• **Task details**: Repeat the data exactly, with every line included.
▽
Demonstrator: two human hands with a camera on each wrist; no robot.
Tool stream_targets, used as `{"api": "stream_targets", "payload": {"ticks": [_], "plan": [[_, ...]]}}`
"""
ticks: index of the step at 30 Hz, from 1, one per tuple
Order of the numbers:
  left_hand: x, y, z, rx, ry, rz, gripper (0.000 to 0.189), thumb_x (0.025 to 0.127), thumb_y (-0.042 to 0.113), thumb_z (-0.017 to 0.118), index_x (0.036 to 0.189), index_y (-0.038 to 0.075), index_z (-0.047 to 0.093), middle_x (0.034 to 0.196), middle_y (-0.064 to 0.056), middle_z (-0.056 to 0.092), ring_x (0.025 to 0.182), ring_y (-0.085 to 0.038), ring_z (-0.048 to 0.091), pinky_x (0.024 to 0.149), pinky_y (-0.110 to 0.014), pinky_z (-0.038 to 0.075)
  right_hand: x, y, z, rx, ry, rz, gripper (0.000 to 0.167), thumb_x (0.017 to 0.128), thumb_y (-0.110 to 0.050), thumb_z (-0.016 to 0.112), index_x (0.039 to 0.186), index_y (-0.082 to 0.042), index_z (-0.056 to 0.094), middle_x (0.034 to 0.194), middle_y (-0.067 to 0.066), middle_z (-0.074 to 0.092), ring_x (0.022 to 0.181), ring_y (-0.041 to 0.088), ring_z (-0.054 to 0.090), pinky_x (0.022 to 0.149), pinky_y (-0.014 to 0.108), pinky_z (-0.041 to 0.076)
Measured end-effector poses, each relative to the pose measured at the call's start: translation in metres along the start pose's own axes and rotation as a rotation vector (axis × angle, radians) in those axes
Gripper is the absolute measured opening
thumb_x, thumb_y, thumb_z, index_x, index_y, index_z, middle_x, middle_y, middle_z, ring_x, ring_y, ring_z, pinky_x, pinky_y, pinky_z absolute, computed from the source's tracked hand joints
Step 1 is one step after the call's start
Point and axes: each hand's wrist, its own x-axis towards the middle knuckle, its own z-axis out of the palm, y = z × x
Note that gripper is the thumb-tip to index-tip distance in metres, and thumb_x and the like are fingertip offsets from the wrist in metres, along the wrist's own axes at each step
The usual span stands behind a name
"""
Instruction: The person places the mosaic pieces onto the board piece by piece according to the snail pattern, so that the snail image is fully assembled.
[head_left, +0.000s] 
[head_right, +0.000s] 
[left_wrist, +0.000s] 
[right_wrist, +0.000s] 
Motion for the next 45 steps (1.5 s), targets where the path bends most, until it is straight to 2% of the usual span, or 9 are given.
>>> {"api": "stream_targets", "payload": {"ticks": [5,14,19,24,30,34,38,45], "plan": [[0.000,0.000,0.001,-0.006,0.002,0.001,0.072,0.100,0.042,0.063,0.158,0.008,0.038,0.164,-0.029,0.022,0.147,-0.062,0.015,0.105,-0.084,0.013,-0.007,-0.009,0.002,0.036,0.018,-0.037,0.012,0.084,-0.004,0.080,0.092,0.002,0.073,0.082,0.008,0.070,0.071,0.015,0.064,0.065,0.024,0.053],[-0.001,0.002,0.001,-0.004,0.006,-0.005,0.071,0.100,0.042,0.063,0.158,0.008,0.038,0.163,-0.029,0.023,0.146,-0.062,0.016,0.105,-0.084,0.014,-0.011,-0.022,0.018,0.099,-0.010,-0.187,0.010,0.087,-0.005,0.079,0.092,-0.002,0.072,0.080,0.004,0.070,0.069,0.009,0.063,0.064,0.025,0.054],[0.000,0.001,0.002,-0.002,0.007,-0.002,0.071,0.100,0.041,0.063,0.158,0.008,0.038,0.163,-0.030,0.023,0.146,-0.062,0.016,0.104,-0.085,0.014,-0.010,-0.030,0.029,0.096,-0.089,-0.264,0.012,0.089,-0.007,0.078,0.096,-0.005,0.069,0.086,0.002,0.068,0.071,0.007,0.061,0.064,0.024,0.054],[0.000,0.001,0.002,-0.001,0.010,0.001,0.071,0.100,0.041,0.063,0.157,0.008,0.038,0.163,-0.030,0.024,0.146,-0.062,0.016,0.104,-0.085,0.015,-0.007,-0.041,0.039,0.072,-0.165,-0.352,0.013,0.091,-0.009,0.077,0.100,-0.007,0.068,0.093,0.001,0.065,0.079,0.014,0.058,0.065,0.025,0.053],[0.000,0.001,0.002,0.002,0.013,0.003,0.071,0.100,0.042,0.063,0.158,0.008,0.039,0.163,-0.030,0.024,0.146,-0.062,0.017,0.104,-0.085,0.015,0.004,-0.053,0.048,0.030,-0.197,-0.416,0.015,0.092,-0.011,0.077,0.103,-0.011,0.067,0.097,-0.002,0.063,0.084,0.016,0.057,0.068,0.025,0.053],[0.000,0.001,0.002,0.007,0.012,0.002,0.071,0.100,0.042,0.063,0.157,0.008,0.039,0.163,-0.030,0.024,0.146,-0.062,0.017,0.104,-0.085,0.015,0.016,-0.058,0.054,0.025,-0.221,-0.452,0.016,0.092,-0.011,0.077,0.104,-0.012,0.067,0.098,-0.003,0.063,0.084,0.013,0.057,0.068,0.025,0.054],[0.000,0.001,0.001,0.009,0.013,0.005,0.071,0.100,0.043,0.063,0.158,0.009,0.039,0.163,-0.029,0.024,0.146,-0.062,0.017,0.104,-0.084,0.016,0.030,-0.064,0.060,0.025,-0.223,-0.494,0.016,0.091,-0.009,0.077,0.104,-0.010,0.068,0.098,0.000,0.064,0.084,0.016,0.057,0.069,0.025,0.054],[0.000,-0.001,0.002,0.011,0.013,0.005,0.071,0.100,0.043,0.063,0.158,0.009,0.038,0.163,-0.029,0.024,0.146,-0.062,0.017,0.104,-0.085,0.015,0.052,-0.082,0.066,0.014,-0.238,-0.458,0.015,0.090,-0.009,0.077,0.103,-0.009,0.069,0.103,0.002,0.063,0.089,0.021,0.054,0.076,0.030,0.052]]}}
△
• **Task output**:
Demonstrator: two human hands with a camera on each wrist; no robot.
Tool stream_targets, used as `{"api": "stream_targets", "payload": {"ticks": [_], "plan": [[_, ...]]}}`
"""
ticks: index of the step at 30 Hz, from 1, one per tuple
Order of the numbers:
  left_hand: x, y, z, rx, ry, rz, gripper (0.000 to 0.189), thumb_x (0.025 to 0.127), thumb_y (-0.042 to 0.113), thumb_z (-0.017 to 0.118), index_x (0.036 to 0.189), index_y (-0.038 to 0.075), index_z (-0.047 to 0.093), middle_x (0.034 to 0.196), middle_y (-0.064 to 0.056), middle_z (-0.056 to 0.092), ring_x (0.025 to 0.182), ring_y (-0.085 to 0.038), ring_z (-0.048 to 0.091), pinky_x (0.024 to 0.149), pinky_y (-0.110 to 0.014), pinky_z (-0.038 to 0.075)
  right_hand: x, y, z, rx, ry, rz, gripper (0.000 to 0.167), thumb_x (0.017 to 0.128), thumb_y (-0.110 to 0.050), thumb_z (-0.016 to 0.112), index_x (0.039 to 0.186), index_y (-0.082 to 0.042), index_z (-0.056 to 0.094), middle_x (0.034 to 0.194), middle_y (-0.067 to 0.066), middle_z (-0.074 to 0.092), ring_x (0.022 to 0.181), ring_y (-0.041 to 0.088), ring_z (-0.054 to 0.090), pinky_x (0.022 to 0.149), pinky_y (-0.014 to 0.108), pinky_z (-0.041 to 0.076)
Measured end-effector poses, each relative to the pose measured at the call's start: translation in metres along the start pose's own axes and rotation as a rotation vector (axis × angle, radians) in those axes
Gripper is the absolute measured opening
thumb_x, thumb_y, thumb_z, index_x, index_y, index_z, middle_x, middle_y, middle_z, ring_x, ring_y, ring_z, pinky_x, pinky_y, pinky_z absolute, computed from the source's tracked hand joints
Step 1 is one step after the call's start
Point and axes: each hand's wrist, its own x-axis towards the middle knuckle, its own z-axis out of the palm, y = z × x
Note that gripper is the thumb-tip to index-tip distance in metres, and thumb_x and the like are fingertip offsets from the wrist in metres, along the wrist's own axes at each step
The usual span stands behind a name
"""
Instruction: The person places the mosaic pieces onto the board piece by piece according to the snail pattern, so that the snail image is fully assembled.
[head_left, +0.000s] 
[head_right, +0.000s] 
[left_wrist, +0.000s] 
[right_wrist, +0.000s] 
Motion for the next 45 steps (1.5 s), targets where the path bends most, until it is straight to 2% of the usual span, or 9 are given.
>>> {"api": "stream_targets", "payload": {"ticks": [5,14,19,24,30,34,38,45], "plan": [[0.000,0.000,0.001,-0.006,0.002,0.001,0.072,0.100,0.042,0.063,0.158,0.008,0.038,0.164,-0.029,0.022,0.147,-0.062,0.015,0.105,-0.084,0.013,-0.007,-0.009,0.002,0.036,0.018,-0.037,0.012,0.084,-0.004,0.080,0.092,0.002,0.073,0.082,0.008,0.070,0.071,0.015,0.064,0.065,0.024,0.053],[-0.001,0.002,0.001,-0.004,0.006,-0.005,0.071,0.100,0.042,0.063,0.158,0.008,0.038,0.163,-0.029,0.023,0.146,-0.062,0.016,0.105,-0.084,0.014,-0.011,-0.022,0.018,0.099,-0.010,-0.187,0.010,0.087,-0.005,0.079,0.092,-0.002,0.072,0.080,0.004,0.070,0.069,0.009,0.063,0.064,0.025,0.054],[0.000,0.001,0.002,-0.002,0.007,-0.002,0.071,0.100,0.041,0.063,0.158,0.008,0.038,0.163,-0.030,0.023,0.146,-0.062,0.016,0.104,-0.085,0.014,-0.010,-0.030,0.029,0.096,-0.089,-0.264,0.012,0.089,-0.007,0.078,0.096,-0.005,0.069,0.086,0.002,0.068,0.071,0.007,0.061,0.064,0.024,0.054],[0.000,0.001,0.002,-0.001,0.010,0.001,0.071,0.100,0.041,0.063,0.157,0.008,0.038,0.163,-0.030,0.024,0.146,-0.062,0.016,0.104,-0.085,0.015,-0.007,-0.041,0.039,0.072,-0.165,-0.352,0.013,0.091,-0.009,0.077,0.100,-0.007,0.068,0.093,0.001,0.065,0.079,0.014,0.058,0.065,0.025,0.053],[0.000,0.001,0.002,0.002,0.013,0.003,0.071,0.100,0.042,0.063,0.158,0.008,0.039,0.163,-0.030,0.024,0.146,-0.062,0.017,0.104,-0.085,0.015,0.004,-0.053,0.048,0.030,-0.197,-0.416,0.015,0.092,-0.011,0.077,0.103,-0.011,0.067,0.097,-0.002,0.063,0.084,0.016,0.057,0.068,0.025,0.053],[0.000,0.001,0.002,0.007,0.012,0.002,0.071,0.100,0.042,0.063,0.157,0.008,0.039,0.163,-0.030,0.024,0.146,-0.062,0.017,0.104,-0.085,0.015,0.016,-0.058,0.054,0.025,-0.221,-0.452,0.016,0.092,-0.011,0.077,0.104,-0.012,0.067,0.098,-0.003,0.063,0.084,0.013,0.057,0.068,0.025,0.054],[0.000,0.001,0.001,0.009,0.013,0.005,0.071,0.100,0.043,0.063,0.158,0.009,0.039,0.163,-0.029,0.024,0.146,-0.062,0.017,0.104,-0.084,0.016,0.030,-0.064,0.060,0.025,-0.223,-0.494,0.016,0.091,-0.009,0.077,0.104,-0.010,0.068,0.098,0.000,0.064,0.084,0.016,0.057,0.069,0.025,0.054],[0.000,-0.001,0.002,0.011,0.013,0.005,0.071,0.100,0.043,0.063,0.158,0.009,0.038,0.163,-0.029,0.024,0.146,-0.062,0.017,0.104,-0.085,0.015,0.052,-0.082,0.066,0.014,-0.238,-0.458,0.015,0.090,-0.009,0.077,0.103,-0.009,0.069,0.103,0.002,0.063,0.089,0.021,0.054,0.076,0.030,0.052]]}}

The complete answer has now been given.